Most of us who are older competitive runners are not able to race at anywhere near the same speed as we did when we were 30.
But we can perhaps aim to slow down at the same pace as Bernard Lagat, Ed Whitlock and other greats of masters running, according to a timely new analysis by two professors from Yale University.
The new analysis, which refines famous past research by one of the scientists, finds that, although declines in running performance with age are ineluctable, they may be less steep than many of us fear.
And, perhaps most important, the new research updates a popular formula and calculator that runners past the age of 40 can use to determine how fast we can expect to slow down and provides us with reasonable, age-appropriate finishing-time targets for ourselves.
Scientists do not know precisely why, from a physiological standpoint, we are less able to maintain our old, swifter pace as we reach middle age.
There is evidence from past studies that even in lifelong athletes, hearts become a bit less efficient over time at pumping blood and delivering oxygen and muscles a bit less adept at creating sustained power.
Changes deep within our cells, particularly in the energy-producing mitochondria, are thought to contribute to these age-related performance declines, as are simpler explanations such as creeping weight gain and a drop-off in hard training.
But the upshot is that, after a certain point, we cannot keep up with the kids or with our own previous bests.
Professor Ray Fair, an economist at Yale who mainly analyzes and predicts election outcomes, is familiar with this tribulation, since, now in his mid-70s, he is also an experienced masters marathon runner whose times have been slowing year by year.
About a decade ago, he began to wonder whether his rate of performance decline was typical and, being a predictive statistical modeler, decided to find out.
He turned first to information about world records for runners by age group. These times represent what is possible by the best runners in the world as they age.
And cumulatively, he found, the records proved that champion runners slow like the rest of us.
But there was a pattern to the slowing, Dr. Fair realized. As he reported in a 2007 study, the masters world record times rose in a linear fashion, with some hiccups, until about age 70, when they begin to soar at a much higher rate.
Using statistical modeling based on this pattern, Dr. Fair developed a formula that could predict how fast other, less-exceptional runners might expect to run as they grew older. He incorporated this formula into an influential calculator that he made available free on his website. (The calculator also predicts age-related performance declines in swimming and chess, using the same statistical techniques.)
The calculator soon became popular with runners, for whom it provided age-adjusted viable goal times, allowing them to swap despondency about their current plodding for gratification if they had managed to remain at or near their “regression line,” as Dr. Fair termed the age-adjusted predicted finishes.

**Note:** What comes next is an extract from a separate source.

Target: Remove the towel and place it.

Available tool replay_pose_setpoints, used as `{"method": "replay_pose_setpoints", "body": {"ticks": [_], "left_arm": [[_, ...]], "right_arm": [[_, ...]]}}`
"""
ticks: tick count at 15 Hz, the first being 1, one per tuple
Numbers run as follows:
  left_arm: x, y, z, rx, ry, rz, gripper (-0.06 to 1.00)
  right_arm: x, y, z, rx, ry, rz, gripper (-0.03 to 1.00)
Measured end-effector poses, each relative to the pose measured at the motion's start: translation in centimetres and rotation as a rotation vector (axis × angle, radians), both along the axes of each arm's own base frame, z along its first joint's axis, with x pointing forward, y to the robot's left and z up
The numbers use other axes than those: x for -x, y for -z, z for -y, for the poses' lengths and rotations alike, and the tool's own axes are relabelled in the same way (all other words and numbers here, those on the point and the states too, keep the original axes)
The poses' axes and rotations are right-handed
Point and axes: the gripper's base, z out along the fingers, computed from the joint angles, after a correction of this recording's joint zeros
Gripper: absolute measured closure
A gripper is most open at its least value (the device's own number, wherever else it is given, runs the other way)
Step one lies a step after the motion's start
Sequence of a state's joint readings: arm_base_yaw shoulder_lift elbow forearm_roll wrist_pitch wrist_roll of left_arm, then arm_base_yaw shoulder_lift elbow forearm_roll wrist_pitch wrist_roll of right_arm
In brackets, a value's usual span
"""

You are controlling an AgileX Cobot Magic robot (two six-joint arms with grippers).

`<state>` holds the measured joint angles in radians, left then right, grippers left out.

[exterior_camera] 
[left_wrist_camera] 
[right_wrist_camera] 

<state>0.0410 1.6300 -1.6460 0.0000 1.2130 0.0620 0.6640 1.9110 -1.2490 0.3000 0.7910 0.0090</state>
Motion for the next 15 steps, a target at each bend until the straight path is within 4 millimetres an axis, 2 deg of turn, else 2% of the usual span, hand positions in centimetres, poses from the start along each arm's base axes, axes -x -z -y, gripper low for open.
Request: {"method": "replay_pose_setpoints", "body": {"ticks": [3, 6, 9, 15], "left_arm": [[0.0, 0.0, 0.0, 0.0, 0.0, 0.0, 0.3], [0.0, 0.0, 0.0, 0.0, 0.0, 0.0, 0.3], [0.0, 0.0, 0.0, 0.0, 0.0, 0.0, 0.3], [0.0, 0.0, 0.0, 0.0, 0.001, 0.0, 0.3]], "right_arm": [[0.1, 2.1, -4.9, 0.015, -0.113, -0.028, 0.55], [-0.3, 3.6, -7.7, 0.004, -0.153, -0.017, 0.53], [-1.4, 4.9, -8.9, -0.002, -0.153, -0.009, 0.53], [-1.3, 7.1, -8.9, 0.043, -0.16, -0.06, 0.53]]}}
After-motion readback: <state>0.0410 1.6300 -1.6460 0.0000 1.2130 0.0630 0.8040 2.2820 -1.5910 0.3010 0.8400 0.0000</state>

But recently, Dr. Fair began to question whether his statistical model provided the best estimates of people’s likely race times and, for the new analysis, which was published in print this month in The Review of Economics and Statistics, he approached a Yale colleague, Edward Kaplan.
Dr. Kaplan is an expert in a complex type of statistical analysis known as extreme value theory, which focuses on exceptional deviations from the norm.
By definition, world records are exceptional deviations from the norm.
Together, Dr. Fair and Dr. Kaplan reanalyzed data about world masters running records through 2016 for the 5K, 10K, half marathon and marathon events, up to age 95.
They used only men’s records, since the number of older female participants has been small, Dr. Fair says, making current women’s records statistically suspect.
They then ran the numbers, using several different models, and found that, over all, age-adjusted finishing times are slightly slower now than in the 2007 version, rising about 1 percent a year.
But runners seem to be maintaining that rate of decline longer, until they are about age 80, when slowness drastically intensifies.
But even for 90-year-olds, the decline is limited, Dr. Fair points out.
Nonagenarians can expect to be “about twice as slow as they were in their prime,” he says, “which I think is encouraging.”
Interestingly, the new study’s extreme-value analysis also suggests that older runners have not yet become as fast as they could be.
The complicated calculations indicate that current world records for older runners theoretically could drop by as much as 8 percent in the future, Dr. Kaplan says, providing all of us new benchmarks for our own aging performance.
Dr. Fair has now introduced an updated version of his calculator, incorporating the new models.
To use it, visit his endearingly austere website at fairmodel.econ.yale.edu/aging and click on the link entitled “All other running (2018 updated age factors).”
There, enter your best time for whichever event interests you and the age at which you set that time. If you were younger than 40, use age 40 anyway, since the calculator assumes you will not have slowed much before reaching that age, Dr. Fair says.
You then will see your predicted times for your chosen event at every age through 95.
These figures presume that you have continued to train and maintain high fitness over the years, which many of us have not.
They also assume that recreational runners age and slow at the same rate as world-class runners, which has not been proven experimentally.
But even with these limitations, Dr. Fair says, the predictions give us something to shoot for.
“Aim for your regression line,” he says.